Kiedy coś zaplanuję, z marszu chcę przystąpić do działania. Kiedy robię zakupy, od ręki chcę być obsłużona. Kiedy jadę samochodem, irytują mnie korki i ślamazarni kierowcy.
Kiedy byłam dzieckiem, nie mogłam doczekać się niezależności. Kiedy poszłam na studia, z niecierpliwością czekałam kiedy pójdę do pracy. Kiedy zaczęłam pracować zawodowo, tęskniłam za ułożeniem życia osobistego. Kiedy nie miałam chłopaka, zamartwiałam się, że zostanę starą panną. Kiedy wyszłam za mąż, nie mogłam doczekać się kiedy zajdę w ciążę. Kiedy byłam w ciąży, od razu chciałam wrócić do dawnej figury. Kiedy odzyskałam smukłą sylwetkę, stwierdziłam, że już czas wracać do pracy…

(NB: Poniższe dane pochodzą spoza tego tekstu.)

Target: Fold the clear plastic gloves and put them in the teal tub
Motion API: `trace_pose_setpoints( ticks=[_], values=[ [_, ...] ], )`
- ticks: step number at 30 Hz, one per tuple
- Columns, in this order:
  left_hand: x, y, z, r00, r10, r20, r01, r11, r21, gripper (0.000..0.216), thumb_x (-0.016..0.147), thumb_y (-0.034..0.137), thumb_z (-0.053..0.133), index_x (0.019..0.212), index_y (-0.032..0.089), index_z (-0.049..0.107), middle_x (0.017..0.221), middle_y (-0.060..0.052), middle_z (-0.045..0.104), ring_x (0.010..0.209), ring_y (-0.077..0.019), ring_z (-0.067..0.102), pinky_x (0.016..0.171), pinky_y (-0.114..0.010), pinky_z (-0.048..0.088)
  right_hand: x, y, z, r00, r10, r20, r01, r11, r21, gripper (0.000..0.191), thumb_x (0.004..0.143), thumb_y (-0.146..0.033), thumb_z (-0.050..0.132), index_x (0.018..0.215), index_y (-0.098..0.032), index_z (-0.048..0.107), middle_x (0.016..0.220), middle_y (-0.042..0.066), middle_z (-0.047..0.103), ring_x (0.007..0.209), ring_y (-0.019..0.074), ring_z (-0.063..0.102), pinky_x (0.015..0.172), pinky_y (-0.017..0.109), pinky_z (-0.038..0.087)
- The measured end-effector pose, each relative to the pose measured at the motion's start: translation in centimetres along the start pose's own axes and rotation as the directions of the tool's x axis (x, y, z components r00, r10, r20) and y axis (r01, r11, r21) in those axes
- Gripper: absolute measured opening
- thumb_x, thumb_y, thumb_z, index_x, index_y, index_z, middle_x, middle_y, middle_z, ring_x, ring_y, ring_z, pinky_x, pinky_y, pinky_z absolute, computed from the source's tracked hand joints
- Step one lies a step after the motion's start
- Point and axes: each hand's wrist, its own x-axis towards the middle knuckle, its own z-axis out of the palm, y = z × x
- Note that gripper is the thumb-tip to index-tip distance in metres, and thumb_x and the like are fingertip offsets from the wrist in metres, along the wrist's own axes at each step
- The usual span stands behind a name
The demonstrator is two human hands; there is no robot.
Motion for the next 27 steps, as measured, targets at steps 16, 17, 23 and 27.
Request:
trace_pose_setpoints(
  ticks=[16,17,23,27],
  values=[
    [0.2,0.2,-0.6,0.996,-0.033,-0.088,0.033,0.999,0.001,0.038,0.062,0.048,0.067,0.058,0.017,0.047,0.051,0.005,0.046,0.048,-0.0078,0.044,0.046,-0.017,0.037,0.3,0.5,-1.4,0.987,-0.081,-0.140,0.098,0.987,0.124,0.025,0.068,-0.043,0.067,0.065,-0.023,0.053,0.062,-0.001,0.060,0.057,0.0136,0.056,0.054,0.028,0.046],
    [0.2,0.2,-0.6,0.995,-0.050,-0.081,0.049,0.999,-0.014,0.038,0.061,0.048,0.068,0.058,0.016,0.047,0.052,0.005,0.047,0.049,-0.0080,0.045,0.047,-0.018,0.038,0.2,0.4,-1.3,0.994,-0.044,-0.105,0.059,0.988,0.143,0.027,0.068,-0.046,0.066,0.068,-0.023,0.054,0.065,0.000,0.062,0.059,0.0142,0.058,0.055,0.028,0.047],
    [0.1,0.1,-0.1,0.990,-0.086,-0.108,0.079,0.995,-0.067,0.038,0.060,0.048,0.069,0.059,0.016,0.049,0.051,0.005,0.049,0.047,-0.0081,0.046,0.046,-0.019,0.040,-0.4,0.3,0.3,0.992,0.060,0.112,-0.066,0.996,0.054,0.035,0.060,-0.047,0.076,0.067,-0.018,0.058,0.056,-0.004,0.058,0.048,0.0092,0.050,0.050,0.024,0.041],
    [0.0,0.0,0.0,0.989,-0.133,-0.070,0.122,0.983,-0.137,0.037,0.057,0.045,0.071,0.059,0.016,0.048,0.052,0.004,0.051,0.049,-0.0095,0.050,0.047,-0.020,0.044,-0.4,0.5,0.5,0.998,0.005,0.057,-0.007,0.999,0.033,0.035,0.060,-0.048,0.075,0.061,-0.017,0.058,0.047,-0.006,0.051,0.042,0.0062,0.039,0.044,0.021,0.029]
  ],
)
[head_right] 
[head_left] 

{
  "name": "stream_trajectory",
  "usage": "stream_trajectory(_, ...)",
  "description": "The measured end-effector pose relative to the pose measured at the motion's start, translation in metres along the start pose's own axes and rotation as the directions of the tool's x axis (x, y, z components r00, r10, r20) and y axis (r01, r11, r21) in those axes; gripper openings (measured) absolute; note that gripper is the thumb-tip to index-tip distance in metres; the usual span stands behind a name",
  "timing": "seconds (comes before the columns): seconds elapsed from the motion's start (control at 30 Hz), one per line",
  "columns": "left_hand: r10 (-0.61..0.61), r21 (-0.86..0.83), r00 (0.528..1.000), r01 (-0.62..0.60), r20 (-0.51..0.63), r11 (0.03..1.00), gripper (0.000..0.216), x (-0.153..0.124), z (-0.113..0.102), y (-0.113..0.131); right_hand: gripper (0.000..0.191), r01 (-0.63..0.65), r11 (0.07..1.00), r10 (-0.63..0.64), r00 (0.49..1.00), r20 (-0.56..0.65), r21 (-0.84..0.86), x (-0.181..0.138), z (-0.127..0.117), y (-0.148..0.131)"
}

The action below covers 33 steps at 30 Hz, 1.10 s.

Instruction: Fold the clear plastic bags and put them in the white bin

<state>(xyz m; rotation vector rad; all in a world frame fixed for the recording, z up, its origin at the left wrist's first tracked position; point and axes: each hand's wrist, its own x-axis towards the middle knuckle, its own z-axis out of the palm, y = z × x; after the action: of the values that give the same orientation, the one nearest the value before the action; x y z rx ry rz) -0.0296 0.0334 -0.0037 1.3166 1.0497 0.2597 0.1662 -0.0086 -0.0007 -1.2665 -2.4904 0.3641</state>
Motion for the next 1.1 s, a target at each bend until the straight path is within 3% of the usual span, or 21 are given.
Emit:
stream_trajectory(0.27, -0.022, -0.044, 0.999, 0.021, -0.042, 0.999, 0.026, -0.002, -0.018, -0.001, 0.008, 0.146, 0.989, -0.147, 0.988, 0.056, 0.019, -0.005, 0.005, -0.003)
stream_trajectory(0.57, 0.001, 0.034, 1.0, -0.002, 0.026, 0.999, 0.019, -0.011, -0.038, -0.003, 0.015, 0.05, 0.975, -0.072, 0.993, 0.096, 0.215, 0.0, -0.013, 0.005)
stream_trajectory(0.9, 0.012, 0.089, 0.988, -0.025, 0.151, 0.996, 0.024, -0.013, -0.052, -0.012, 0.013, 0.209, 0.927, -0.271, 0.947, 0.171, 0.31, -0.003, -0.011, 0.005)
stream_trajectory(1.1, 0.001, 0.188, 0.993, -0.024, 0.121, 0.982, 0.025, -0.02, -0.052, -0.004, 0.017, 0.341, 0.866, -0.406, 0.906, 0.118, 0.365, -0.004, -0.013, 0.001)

Tak mam do dziś. Ciągle w biegu, ciągle myślami daleko do przodu, ciągle żądna przygód i nowych wyzwań.
Moda na „slow life”
Słyszę dookoła – czas zwolnić, zadbać o siebie, skupić się na rodzinie, zadbać o stabilną pracę, uprawiać marchewkę…
Szkoda czasu
A mi szkoda czasu na stabilizację. Mam jeszcze tyle rzeczy do zrobienia. Tyle celów do zrealizowania. Uwielbiam być w biegu, lubię intensywne tempo życia. Nowe wyzwania dają mi energię i radość.
Głos rozsądku
Znów mam ochotę wywrócić wszystko do góry nogami. W głowie ułożony mam plan działania. Przyczajona czekam na odpowiedni moment, aby ruszyć do przodu. Nagle dobiega mnie głos rozsądku: „Jesteś pewna, że warto, że to właściwa decyzja? Dużo ryzykujesz…”
Nie, nie jestem pewna. Ale decyzja zakwitła już w mojej głowie, a ja niecierpliwie przebieram nogami, aby po raz kolejny ruszyć w nieznaną mi drogę.